Der Iran steht unter Druck: Gibt er im Atomstreit nach, um die Opposition zu besiegen?

Der Iran gibt neue Rätsel auf. Mitte der Woche überraschte Präsident Mahmud Ahmadinedschad mit der Ankündigung, sein angereichertes Uran möglicherweise doch ins Ausland abzugeben. Drei Tage später sagte sich Außenminister Manutschehr Mottaki plötzlich auf der Münchner Sicherheitskonferenz an.

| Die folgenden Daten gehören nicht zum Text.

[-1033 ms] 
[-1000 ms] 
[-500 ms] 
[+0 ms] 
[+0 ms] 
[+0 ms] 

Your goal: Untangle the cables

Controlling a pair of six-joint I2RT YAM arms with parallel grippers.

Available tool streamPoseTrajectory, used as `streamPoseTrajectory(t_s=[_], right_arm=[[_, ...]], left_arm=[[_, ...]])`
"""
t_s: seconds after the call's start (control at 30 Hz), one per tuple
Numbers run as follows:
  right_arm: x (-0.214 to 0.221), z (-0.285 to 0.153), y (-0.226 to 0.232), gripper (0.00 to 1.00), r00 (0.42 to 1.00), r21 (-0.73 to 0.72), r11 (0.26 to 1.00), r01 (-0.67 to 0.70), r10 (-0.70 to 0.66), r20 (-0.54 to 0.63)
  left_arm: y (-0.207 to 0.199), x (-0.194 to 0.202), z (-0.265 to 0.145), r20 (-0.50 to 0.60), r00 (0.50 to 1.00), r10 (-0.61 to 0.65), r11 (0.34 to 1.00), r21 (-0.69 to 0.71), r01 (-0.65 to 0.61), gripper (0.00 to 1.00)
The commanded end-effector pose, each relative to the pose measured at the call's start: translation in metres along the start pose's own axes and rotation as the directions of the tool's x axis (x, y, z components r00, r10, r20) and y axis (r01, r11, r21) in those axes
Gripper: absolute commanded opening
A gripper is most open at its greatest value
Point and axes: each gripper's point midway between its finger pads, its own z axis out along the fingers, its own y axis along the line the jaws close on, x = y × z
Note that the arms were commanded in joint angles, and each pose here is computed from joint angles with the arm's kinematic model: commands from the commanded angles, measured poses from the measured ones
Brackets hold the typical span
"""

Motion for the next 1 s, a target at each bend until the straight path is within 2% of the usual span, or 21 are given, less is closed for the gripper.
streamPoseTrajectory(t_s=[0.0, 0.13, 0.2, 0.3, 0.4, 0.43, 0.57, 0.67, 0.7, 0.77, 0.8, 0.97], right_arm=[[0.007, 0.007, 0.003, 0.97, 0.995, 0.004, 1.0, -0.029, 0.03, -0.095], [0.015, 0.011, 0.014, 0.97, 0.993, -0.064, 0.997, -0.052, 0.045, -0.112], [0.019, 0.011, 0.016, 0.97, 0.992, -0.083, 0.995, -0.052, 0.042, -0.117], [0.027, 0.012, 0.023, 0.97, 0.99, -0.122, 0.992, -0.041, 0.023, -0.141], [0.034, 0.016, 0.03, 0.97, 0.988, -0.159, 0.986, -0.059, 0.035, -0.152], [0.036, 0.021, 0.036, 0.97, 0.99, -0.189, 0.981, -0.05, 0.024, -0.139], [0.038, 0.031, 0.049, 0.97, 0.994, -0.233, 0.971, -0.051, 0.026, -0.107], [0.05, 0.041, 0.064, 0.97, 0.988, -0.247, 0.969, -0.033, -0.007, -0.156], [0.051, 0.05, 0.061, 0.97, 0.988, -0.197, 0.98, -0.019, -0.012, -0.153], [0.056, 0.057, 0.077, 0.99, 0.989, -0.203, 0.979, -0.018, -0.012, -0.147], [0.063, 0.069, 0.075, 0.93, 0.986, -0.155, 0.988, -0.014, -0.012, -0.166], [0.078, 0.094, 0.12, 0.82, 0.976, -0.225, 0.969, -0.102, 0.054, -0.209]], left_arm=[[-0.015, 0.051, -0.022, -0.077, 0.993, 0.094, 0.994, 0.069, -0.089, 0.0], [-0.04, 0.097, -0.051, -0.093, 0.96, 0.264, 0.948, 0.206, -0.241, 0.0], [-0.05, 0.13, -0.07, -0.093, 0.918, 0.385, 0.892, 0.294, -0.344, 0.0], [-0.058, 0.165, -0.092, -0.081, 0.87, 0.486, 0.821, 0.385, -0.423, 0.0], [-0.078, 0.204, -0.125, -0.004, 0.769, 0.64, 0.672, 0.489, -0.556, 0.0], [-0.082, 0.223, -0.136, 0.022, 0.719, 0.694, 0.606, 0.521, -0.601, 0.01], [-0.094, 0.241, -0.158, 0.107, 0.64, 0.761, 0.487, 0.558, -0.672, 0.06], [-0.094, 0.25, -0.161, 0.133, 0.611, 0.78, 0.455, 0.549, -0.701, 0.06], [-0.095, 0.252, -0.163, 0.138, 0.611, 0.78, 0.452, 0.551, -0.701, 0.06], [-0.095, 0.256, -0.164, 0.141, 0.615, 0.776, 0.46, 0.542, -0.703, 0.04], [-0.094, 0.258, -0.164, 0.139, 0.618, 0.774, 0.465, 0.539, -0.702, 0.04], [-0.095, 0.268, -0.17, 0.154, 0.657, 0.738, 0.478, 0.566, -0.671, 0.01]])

Kein Wunder: Der iranische Chefdiplomat ist ein Meister im Gutwettermachen, wenn – wie in diesen Wochen wieder – dunkle Politwolken über seinem Land aufziehen. Viele arabische Staaten lassen sich von den USA aufwendige Raketenabwehrsysteme installieren. Abu Dhabi ist entschlossen, mit den Haushaltslöchern in Dubai auch Irans Embargoschlupfloch Dubai-Hafen zu stopfen. Selbst China und Russland signalisieren, dass ihnen die Geduld ausgeht. Der internationale Druck wächst, genauso wie die globale Isolierung der Islamischen Republik.

Parallel dazu könnte sich aber auch das innenpolitische Kalkül des Regimes gewendet haben. Denn der Oberste Religionsführer Ali Chamenei und sein Präsident Ahmadinedschad sind weit davon entfernt, mit ihren internen Gegnern fertig zu werden. Die nächste Kraftprobe mit der grünen Bewegung steht am 11. Februar ins Haus, dem 31. Revolutionstag der Islamischen Republik. Und sie könnte für die Führung noch verheerender ausfallen als die letzte landesweite Rebellion am Ashurafest Ende Dezember.

Will das Regime aber jetzt richtig zuschlagen, Regierungsgegner reihenweise aufhängen, die Oppositionsführer festnehmen und aburteilen, dann muss es dem Westen etwas anbieten, was ihn einigermaßen ruhigstellt – eben den ersehnten Urantausch. Die internationale Gemeinschaft gewänne Zeit beim Atom, der Iran dafür freie Hand gegen die grünen Widersacher, ohne dass er sich nukleartechnisch irgendetwas vergibt. Zudem drängt bei dem medizinischen Reaktor in Teheran die Zeit. Die 23 Kilogramm Uranbrennstoff, die Iran 1988 von Argentinien im Rahmen eines fünfjährigen Kooperationspaktes erhielt, gehen zur Neige. Wenn kein Nachschub kommt, müsste der Minimeiler Ende 2010 abgeschaltet werden, mit dem sich radioaktive Isotope zur Krebsbehandlung produzieren lassen.

Selbst wenn jedoch das Atomangebot von München überzeugend ausfiele – den Westen würde Mottaki gleichzeitig vor ein schweres Dilemma stellen. Der diplomatische Druck hätte sich zwar ausgezahlt, dafür aber müsste man die iranische Opposition implizit ans Messer liefern. Bald wäre vergessen, dass das wirkliche Votum bei der Präsidentschaftswahl am 12. Juni auch ein mutiges Referendum war gegen die rauflustige und paranoide Außenpolitik des Regierungschefs.

Diese Politik sei nichts als „Abenteurerei, Extremismus und Protzerei“, hielt der später um seinen Sieg betrogene Mir-Hossein Mussawi kurz vor dem Wahltag dem Präsidenten in einer TV-Debatte vor. „Sie haben so viele Spannungen mit anderen Ländern erzeugt, dass wir keinen einzigen Freund mehr in der Region haben.“ Daran hat sich bis heute nichts geändert.